さらに、より可能性のある状況について話しましょう。多数のデータベースクエリ操作にはかなりの時間がかかることがわかっています。SQLインジェクションを通じて、すべてのデータをクエリできます。その後、クライアントがサーバーにSQLをインジェクションし続ける限り、 、サーバークエリが多数あると、キャッシュが使い果たされたり、システムの応答に影響したり、クラッシュしたりする可能性があります。
では、なぜ#useプレースホルダーでSQLインジェクションの問題を回避できるのでしょうか。SQLステートメントが一目でわかります。

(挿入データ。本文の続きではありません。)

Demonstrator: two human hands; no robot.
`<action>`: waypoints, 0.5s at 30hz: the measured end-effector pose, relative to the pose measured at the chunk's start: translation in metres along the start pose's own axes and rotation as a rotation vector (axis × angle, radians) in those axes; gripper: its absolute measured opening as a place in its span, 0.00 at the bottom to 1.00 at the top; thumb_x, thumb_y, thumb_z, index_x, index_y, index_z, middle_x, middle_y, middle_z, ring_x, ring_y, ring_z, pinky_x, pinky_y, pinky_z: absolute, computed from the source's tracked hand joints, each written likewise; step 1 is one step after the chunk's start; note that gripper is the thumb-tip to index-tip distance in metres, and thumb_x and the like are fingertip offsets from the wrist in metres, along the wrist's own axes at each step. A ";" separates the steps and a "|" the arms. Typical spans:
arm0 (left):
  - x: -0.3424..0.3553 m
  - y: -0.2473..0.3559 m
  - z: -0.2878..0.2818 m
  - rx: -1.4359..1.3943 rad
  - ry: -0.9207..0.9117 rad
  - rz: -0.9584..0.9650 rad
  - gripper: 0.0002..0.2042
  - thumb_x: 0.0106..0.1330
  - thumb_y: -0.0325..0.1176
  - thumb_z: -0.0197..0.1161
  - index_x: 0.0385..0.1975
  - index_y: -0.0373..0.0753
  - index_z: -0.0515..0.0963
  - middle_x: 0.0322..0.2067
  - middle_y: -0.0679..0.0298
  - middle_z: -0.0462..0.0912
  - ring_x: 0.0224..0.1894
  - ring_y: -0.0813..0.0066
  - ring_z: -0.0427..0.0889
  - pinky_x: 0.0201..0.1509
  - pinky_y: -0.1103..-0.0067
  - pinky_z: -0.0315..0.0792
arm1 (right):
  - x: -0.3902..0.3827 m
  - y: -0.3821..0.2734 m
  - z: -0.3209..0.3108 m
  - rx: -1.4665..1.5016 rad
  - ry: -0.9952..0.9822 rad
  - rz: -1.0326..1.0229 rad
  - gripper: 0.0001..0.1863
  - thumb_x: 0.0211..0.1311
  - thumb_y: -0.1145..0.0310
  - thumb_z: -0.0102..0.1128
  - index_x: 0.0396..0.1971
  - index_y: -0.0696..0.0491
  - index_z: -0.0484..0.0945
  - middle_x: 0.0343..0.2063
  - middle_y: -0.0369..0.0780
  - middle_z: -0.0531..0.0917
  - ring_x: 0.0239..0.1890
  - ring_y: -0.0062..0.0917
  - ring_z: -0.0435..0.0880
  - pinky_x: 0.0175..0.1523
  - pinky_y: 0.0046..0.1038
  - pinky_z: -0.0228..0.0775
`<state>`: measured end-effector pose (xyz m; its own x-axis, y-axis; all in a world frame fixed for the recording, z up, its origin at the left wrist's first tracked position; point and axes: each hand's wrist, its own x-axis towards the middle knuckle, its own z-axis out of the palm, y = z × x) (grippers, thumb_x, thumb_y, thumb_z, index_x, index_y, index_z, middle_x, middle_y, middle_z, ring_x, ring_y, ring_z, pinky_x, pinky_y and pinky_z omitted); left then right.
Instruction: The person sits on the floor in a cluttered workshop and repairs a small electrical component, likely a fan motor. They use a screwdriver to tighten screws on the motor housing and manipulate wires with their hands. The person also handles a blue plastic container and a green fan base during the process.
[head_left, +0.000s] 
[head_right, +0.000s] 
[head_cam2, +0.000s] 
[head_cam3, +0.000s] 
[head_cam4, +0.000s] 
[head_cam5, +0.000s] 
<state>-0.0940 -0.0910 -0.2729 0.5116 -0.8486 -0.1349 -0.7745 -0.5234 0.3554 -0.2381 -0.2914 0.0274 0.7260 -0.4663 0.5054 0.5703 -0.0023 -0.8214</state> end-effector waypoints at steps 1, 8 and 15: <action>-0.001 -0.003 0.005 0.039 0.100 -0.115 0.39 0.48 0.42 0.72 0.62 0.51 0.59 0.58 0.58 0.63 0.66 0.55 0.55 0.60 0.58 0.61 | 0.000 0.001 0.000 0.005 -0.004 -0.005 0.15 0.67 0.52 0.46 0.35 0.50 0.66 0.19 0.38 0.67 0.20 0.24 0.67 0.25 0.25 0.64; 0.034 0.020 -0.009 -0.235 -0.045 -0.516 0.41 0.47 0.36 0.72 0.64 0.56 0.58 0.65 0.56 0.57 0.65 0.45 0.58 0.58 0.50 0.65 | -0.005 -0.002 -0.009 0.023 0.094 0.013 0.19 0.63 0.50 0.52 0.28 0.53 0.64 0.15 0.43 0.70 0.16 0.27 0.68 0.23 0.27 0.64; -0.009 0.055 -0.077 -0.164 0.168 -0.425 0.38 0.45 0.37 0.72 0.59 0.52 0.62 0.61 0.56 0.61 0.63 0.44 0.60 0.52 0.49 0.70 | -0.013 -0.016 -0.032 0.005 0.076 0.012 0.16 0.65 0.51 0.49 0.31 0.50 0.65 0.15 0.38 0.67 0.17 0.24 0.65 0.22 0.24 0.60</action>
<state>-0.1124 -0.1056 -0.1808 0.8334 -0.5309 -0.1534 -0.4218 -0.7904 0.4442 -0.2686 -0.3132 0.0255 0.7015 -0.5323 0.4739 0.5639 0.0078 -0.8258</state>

実際、翻訳は次のとおりです。select* from t_user where username = 'zzt' and password = "111'or '1' = '1"、つまり、111'または '1' = '1がパスワードとして使用されます。自然に注射を防ぎます
だが!だが!だが!プレースホルダーを使用できない場合もあります。たとえば、動的ルールに従ってデータを順番に検索および出力できます。select* from t_user order by id desc;
List<User> queryByDesc(@Param("order") String order);
<select id="queryByDesc" resultType="User">
select * from t_user order by id #{order}
</select>
@Test
public void testQueryByDesc(){
List<User> users = mapper.queryByDesc("desc");
for (User user : users) {
System.out.println(user);
}
}
明らかに:select * from t_user order by id'desc ';は構文エラーです。
スプライシングを使用する:
<select id="queryByDesc" resultType="User">
select * from t_user order by id ${order}
</select>
安全性を確保し、注入を防ぐために、ユーザーがルールを直接入力することは許可されていません。ルールに対応するパラメーターのみが入力されます。
@Test
public void testQueryByDesc(){
int signal = 0;
List<User> users;
if( signal == 0 ){
users = mapper.queryByDesc("desc");
}else{
users = mapper.queryByDesc("asc");
}
for (User user : users) {
System.out.println(user);
}
}
[概要]:入力するデータが列属性に関連している場合、プレースホルダーを使用すると、SQLインジェクションのリスクを回避できます。他の状況(SQL自体に関連)で使用すると、SQL構文エラーが発生する可能性が非常に高くなります。SQLスプライシングにはインジェクションのリスクがありますが、構文が正しい限り、制限はありません(ここでの制限は、インジェクションによって引き起こされるセキュリティ問題の防止ではなく、使用を指します)。ほとんどの場合、#を使用することをお勧めします。